__Task to carry out__.
Pull every line from the records that has the word "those" in it.

.....

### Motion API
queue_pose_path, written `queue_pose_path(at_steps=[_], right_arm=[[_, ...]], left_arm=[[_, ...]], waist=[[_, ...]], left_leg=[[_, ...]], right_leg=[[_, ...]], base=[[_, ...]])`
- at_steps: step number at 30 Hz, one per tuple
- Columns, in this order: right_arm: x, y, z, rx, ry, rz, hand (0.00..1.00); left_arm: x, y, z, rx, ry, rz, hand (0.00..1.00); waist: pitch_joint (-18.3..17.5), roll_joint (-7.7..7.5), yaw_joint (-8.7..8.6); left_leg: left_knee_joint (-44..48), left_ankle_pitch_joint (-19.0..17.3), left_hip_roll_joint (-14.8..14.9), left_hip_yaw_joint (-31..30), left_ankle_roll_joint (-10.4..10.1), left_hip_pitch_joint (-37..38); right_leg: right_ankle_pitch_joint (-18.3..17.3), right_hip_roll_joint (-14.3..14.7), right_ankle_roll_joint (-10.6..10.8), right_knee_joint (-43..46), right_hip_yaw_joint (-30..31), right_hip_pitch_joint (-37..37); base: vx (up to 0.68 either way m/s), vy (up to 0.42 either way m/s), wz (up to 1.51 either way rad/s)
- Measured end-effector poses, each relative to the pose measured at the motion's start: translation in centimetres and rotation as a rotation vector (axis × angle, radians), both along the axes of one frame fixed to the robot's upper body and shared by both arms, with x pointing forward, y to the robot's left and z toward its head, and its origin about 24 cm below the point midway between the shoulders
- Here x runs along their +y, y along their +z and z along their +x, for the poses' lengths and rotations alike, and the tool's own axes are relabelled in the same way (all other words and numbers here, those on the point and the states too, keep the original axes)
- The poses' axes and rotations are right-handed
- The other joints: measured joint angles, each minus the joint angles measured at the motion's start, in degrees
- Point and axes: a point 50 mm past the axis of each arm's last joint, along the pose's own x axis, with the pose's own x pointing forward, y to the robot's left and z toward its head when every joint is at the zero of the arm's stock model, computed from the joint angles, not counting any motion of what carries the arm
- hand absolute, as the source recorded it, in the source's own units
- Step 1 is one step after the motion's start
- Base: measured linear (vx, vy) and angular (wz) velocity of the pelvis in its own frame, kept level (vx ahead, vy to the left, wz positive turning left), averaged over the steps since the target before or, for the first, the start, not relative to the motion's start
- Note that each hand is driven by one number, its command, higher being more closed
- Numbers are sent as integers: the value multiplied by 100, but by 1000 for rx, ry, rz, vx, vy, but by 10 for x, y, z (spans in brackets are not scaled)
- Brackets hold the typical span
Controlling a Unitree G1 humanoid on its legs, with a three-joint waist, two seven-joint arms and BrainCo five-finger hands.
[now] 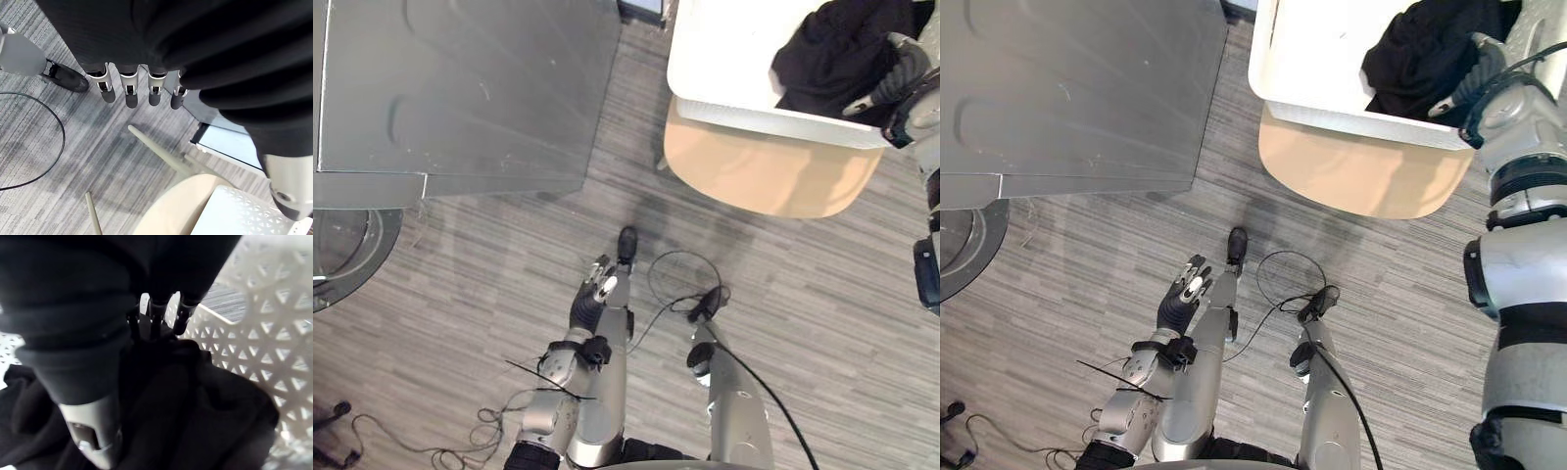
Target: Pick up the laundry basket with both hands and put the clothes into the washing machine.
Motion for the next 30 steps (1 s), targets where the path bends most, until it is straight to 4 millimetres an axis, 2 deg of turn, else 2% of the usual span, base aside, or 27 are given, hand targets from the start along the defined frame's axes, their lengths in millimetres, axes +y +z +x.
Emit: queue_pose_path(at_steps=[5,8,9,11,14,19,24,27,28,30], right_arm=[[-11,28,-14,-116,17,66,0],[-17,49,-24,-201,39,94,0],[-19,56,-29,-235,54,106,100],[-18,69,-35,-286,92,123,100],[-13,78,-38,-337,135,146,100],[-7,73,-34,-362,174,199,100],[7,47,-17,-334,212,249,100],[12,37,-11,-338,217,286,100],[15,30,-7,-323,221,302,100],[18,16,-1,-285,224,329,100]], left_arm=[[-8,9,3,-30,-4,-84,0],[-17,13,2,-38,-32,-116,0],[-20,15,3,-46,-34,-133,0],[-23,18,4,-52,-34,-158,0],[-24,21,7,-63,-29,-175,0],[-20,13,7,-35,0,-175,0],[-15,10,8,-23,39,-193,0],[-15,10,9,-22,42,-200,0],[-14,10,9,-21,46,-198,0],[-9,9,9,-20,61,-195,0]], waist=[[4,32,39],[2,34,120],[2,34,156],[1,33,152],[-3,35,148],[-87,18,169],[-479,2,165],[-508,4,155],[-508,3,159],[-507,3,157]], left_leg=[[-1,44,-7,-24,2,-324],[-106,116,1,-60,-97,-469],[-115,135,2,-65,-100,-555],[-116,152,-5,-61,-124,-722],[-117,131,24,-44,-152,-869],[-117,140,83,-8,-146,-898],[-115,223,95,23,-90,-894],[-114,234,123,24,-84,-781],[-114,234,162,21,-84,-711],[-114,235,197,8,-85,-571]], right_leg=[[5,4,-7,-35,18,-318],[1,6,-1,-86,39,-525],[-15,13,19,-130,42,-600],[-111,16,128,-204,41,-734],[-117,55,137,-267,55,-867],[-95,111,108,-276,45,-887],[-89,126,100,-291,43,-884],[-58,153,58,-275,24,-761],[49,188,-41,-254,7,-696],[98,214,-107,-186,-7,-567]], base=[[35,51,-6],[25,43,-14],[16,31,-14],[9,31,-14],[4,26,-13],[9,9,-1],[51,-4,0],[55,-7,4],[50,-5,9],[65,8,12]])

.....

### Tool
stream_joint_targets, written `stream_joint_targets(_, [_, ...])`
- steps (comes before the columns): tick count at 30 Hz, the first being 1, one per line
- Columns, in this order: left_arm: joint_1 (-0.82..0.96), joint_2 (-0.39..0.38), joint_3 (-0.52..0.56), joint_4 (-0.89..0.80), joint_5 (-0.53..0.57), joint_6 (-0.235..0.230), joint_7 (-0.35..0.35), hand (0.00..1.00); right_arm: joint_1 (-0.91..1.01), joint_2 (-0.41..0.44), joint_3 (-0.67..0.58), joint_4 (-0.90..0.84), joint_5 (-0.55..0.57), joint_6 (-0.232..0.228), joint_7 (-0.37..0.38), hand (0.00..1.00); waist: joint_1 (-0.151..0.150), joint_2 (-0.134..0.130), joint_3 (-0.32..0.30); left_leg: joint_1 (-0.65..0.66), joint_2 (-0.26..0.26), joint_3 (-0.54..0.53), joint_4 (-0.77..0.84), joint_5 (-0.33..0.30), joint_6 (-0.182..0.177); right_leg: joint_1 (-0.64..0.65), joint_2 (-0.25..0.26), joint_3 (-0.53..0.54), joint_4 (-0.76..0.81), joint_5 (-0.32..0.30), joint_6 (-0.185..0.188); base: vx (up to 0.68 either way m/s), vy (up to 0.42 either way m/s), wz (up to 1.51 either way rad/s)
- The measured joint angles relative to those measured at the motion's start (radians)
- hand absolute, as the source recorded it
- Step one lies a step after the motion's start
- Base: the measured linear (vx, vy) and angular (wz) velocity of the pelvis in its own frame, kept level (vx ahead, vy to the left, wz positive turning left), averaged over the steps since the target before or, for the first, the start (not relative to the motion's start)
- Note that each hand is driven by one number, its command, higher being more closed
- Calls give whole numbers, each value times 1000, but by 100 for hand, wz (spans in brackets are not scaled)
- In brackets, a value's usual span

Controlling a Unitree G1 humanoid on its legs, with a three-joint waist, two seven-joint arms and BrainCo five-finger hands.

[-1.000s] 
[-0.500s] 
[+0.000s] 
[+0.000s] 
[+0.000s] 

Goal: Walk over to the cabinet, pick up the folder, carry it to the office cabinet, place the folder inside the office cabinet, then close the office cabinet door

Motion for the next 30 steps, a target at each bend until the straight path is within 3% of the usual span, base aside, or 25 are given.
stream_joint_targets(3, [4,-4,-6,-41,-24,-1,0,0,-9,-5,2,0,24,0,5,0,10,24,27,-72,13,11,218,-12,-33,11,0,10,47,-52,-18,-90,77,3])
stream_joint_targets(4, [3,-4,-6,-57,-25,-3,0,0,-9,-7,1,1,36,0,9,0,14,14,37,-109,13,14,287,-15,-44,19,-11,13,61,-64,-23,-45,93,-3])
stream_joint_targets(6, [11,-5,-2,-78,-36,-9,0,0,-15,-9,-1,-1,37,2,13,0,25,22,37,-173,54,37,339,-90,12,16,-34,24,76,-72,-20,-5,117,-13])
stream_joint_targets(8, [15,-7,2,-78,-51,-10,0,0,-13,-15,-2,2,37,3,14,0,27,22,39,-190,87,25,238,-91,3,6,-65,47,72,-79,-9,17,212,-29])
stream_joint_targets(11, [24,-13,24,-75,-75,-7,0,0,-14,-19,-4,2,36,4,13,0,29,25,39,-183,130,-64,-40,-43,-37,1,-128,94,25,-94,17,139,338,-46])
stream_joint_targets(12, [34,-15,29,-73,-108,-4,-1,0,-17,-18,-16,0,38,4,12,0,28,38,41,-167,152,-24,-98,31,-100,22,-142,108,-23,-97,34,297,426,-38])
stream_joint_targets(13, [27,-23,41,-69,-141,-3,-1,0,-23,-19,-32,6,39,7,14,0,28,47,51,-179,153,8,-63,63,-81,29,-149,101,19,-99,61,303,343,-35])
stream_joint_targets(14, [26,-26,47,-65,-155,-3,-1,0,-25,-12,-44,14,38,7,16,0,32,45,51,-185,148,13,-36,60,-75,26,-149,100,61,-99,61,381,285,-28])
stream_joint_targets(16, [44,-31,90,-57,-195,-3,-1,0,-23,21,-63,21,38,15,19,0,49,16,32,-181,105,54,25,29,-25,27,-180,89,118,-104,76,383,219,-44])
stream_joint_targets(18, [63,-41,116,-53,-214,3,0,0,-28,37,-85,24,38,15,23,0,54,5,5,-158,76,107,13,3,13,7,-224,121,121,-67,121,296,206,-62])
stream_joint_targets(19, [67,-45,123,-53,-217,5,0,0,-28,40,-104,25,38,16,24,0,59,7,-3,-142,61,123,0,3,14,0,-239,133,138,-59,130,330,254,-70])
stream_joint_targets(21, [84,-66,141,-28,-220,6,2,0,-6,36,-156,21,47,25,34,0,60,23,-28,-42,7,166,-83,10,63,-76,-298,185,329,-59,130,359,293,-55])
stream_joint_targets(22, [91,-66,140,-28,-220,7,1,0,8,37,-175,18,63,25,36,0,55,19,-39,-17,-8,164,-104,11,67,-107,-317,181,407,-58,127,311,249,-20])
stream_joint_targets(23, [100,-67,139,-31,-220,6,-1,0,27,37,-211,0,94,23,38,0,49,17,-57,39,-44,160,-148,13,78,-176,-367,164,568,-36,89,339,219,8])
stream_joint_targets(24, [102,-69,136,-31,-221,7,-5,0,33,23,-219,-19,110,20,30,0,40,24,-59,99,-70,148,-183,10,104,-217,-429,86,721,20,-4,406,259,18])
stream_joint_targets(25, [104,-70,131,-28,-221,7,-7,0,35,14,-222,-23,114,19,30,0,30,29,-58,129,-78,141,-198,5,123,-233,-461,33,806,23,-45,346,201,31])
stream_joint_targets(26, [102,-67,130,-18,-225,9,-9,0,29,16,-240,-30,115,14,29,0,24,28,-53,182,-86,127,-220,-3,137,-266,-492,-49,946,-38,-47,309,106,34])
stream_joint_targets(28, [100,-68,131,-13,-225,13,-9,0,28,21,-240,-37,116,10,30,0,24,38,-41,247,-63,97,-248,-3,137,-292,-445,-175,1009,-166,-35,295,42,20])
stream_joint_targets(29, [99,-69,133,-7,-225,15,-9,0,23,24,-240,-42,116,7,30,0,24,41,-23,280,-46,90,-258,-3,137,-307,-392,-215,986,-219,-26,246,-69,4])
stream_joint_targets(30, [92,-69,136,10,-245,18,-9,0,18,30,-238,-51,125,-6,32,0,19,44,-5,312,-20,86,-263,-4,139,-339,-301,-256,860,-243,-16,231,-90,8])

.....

__Response to the task__.
- Here x runs along their +y, y along their +z and z along their +x, for the poses' lengths and rotations alike, and the tool's own axes are relabelled in the same way (all other words and numbers here, those on the point and the states too, keep the original axes)
- The measured joint angles relative to those measured at the motion's start (radians)

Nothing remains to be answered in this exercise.